Selon lui, le financement à l'activité permettra d'«allouer les ressources de manière plus équitable et transparente», en plus de «soutenir la pertinence des soins», d'«améliorer leur accessibilité» et d'«introduire de la concurrence à l'intérieur de réseau public». Pour pouvoir prendre les décisions de gestion appropriées, les hôpitaux doivent pouvoir se comparer, a résumé le ministre Barrette lors d'un impromptu de presse.

«Croyez-le ou non, le Québec n'est actuellement pas capable d'établir de façon uniforme dans le réseau ce que ça lui coûte pour faire une prothèse de hanche», a illustré le ministre de la Santé.  

L'idée, a-t-il dit, ce n'est pas d'amener tout le monde au plus bas prix, mais de déterminer les prix appropriés. «Ce sont des dizaines, sinon des centaines de millions de dollars qu'on pourrait économiser si on avait une performance uniforme», évalue le ministre Barrette, selon qui on ne parle pas ici de «dérive des coûts», mais de «gestion imprécise». 

«Il ne faut pas en blâmer les gestionnaires, ils n'ont juste pas la capacité actuellement de faire cette analyse comparative là.
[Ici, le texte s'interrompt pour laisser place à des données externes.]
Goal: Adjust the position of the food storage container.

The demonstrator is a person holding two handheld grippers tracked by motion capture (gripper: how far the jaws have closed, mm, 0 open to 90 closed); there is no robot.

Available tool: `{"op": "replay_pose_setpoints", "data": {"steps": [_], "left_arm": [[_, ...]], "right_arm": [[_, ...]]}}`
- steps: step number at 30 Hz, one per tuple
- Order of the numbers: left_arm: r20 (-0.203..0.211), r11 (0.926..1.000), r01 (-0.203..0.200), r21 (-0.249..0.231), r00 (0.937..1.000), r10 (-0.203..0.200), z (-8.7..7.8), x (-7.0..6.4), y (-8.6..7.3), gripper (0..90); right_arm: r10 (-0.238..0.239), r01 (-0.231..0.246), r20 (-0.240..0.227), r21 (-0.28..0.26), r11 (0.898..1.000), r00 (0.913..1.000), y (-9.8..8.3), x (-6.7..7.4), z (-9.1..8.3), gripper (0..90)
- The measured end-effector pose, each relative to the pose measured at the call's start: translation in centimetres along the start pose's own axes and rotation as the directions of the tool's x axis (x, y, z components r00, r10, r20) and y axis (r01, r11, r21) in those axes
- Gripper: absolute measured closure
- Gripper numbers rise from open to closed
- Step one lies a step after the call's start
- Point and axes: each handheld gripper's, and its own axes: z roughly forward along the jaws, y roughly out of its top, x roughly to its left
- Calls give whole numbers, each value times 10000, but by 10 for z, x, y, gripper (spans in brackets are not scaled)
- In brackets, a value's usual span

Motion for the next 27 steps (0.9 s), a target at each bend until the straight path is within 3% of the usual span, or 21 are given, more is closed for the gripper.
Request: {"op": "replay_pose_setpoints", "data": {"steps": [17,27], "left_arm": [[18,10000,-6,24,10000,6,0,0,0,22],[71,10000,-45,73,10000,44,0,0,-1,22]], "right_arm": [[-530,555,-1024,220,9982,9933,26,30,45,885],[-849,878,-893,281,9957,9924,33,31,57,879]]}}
Là, ils vont l'avoir» grâce au vaste exercice de comparaison lancé par Québec, a-t-il expliqué, ajoutant qu'il était conscient que sa réforme pouvait être perçue par «bien des gens» comme une «pression supplémentaire». «Mais c'est ma responsabilité de faire en sorte que les impôts des citoyens soient gérés correctement.»

Le financement à l'activité sera implanté progressivement, sur une période de deux à trois ans, et visera en premier lieu le secteur de la chirurgie, a indiqué le ministre Barrette. 

Contrat de gré à gré de 64,5 M$

Pour mener à bien cette réforme, Québec a publié cette semaine un avis d'intention dans le Système électronique d'appel d'offres (SEAO) «visant à terminer le déploiement d'une solution informatique assurant le suivi du coût par trajectoire de soins et de services offerts aux usagers dans le réseau de la santé et des services sociaux».

La solution retenue par Québec est celle de l'entreprise Logibec, Med-GPS, déjà présente dans plusieurs établissements. Une solution informatique «éprouvée», selon le ministre, qui invite tout de même, «par souci de transparence», tout fournisseur intéressé qui considère être en mesure de démontrer qu'il possède une solution comparable «répondant en totalité aux contraintes et aux exigences du projet» à faire parvenir les informations requises d'ici le 2 mars prochain. Le montant du contrat s'élève à 64,5 millions $.

Réduction des services en vue

Pour l'Alliance du personnel professionnel et technique de la santé et des services sociaux (APTS), la réforme du ministre Barrette vise à mettre en concurrence les établissements entre eux et avec le secteur privé.

«Cette course à la performance et au prix le plus bas pour un acte donné se traduit, dans les pays où le financement à l'activité a été appliqué, par une sélection des soins les plus payants, par une réduction des services les plus coûteux et par des congés trop rapidement accordés aux patients, sans parler d'une pression accrue sur le personnel, déjà surchargé», a réagi par voie de communiqué la présidente de l'APTS, Carolle Dubé, qui demande au gouvernement «d'arrêter de se servir de subterfuges pour diminuer les services.

Le regroupement des Médecins québécois pour le régime public en a lui aussi contre la réforme annoncée par le ministre, estimant qu'il s'agit d'une réforme coûteuse pour instaurer un mode de financement dont l'efficacité n'a jamais été démontrée et qui crée un marché interne favorisant les avancées privées en santé.